JavaScript bewilders me

I saw that Simon Willison linked to an interesting JavaScript pattern yesterday, and even after trying to grok it a few times, have absolutely no idea why the code works:

var foo = function() {
    var t = new Date();
    foo = function() {
        return t;
    return foo();

I obviously don't understand how JavaScript scopes variables and functions. I mean look at that... it's completely tripped out. It's supposed to be sort of a singleton function - if you can call it that - calculating a value the first time a function is called, and then returning that value again without recalculating it on subsequent calls.

Some logical gaps I have: redefining a function within a function affects the global scope? I guess this makes sense as the variable isn't preced by "var", and thus isn't working on a local copy. Okay. But where the hell does the t variable live? We define foo, we define t within foo, then we *redefine* foo but this time with no t variable... So in my mind this shouldn't work as either 1) the second foo function definition is working in a global scope, and thus can't get access to t, as it's been defined locally, or 2) the new function's scope is contained within the old function's scope, and thus t works like a global variable to the new function, and thus can be returned, but only the first time. After that, it seems that foo() shouldn't work, as t has disappeared along with the definition of the first foo() function.
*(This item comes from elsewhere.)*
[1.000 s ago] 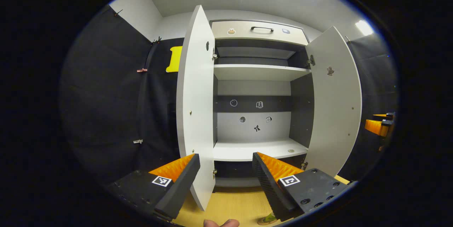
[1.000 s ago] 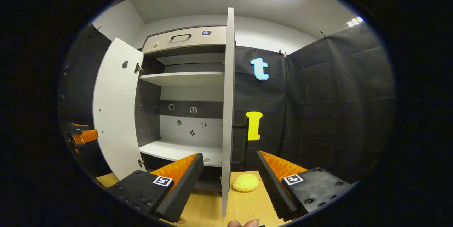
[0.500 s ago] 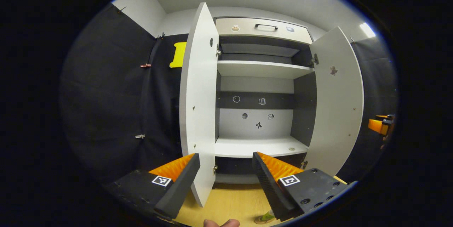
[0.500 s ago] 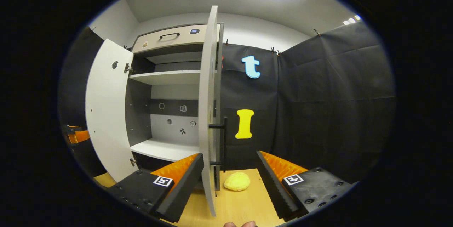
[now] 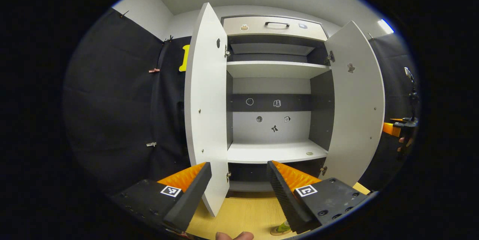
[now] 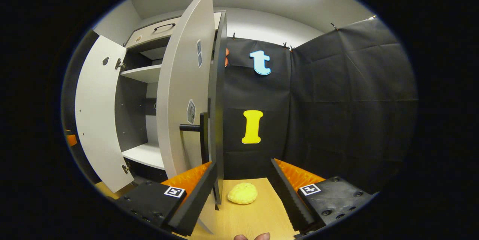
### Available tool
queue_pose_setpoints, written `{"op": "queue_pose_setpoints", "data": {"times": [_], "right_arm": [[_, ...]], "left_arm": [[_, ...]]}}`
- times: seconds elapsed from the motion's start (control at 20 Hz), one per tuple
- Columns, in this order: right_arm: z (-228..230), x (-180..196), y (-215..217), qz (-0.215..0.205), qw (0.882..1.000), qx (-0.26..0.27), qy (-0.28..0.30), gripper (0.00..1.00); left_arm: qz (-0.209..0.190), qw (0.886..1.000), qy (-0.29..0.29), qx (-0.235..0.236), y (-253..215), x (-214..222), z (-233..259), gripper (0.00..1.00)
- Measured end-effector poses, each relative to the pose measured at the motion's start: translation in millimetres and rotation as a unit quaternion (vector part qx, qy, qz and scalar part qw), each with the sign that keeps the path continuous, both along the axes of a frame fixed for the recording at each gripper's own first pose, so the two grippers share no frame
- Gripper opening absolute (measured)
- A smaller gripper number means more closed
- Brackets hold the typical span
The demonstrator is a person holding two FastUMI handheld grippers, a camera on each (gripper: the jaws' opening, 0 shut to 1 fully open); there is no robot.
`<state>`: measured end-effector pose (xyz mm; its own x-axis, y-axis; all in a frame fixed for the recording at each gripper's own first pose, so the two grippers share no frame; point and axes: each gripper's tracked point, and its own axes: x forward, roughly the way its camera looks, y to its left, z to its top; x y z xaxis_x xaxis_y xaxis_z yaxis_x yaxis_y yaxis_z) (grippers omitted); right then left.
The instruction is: Grasp the bottle in the cabinet with the left hand and place it on the coaster, then close the right door with the right hand and the left door with the left hand.
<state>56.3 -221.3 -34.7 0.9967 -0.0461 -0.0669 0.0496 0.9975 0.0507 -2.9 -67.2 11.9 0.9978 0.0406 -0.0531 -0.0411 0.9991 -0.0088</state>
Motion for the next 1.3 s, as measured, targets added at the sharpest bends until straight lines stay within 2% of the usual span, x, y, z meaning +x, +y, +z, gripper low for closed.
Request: {"op": "queue_pose_setpoints", "data": {"times": [0.15,0.45,0.9,1.0,1.15,1.3], "right_arm": [[-2.5,-4.9,12.6,0.016,1.0,0.022,0.001,0.94],[-0.5,-3.2,73.9,0.071,0.997,0.019,0.001,0.94],[-1.8,16.4,146.2,0.12,0.993,0.025,0.006,0.95],[-1.6,24.9,163.0,0.122,0.992,0.006,0.001,0.96],[-6.6,33.7,187.6,0.133,0.99,-0.052,-0.002,0.96],[-15.1,42.1,204.5,0.142,0.988,-0.062,0.01,0.96]], "left_arm": [[0.004,1.0,-0.002,0.0,1.1,-3.6,-0.7,0.95],[0.014,1.0,-0.004,0.009,18.0,-9.6,-2.5,0.95],[0.037,0.999,-0.007,0.016,52.1,-15.5,-1.2,0.95],[0.042,0.999,-0.008,0.018,59.5,-16.0,-1.0,0.95],[0.047,0.999,-0.008,0.02,70.6,-15.1,-2.7,0.95],[0.051,0.999,-0.008,0.017,80.2,-10.7,-3.0,0.95]]}}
But obviously, I have no clue. I'm going to need to pull up SpiderMonkey or Rhino and try it out in a shell, as I don't have any idea how this is supposed to work.

Make sure you read Simon's overview of jQuery as it's quite educational, even for non JavaScript experts. It's the first time I've understood why everyone seems to be raving about jQuery now.


Update: Martin IMed me this evening to try to pound into my head a lesson on closures. If I understand the concept correctly, even though the t variable does go out of scope when the original foo() function is overwritten by the new one, a reference to t is created within the new foo() before that happens, and therefore t's value isn't erased. I would have assumed that t would return a null in this case, as its "parent" function has been overwritten erasing all sub values declared within its scope, but that's not how it works I guess. I imagine this is the source of JavaScript's memory leaks? If any variable sticks around if there's any reference to it at all, regardless of where it was declared, it seems that there'd be lots of opportunities to suck up a bunch of RAM pretty easily.